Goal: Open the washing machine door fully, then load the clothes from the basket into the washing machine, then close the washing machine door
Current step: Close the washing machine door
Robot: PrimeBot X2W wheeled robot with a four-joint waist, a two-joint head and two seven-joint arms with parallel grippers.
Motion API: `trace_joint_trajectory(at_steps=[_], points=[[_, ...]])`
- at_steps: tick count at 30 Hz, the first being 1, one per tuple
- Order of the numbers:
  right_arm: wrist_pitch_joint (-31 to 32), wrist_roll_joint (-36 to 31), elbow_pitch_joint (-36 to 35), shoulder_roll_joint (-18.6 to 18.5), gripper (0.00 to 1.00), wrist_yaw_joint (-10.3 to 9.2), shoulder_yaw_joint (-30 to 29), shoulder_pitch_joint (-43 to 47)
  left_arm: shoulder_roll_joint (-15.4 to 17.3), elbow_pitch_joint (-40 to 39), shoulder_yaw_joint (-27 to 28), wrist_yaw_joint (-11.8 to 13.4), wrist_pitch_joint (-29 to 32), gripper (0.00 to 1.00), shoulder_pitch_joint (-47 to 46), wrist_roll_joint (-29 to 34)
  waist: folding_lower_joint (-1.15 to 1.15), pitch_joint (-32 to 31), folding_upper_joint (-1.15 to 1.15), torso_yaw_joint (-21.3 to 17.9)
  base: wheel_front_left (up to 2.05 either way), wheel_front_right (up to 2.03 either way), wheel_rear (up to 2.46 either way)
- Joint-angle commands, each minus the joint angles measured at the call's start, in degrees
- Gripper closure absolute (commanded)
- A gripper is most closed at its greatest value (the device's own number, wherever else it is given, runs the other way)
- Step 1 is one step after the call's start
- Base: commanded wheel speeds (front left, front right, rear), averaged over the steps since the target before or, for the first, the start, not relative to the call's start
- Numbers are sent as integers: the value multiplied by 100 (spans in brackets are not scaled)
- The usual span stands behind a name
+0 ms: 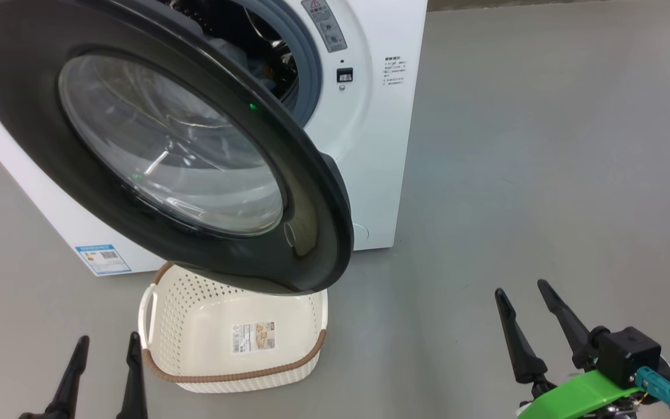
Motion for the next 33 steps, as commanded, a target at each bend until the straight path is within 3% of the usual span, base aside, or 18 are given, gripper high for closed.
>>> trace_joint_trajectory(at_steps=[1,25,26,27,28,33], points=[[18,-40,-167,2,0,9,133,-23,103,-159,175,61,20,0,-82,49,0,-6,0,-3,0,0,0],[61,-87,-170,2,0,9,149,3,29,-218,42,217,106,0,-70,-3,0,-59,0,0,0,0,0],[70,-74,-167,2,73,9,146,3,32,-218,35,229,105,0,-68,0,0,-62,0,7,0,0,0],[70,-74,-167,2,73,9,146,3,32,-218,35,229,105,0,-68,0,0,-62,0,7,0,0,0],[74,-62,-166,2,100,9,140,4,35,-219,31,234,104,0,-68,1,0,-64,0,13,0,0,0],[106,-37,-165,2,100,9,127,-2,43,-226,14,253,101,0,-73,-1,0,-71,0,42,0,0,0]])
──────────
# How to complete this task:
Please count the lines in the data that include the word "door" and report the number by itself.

# Result below:
2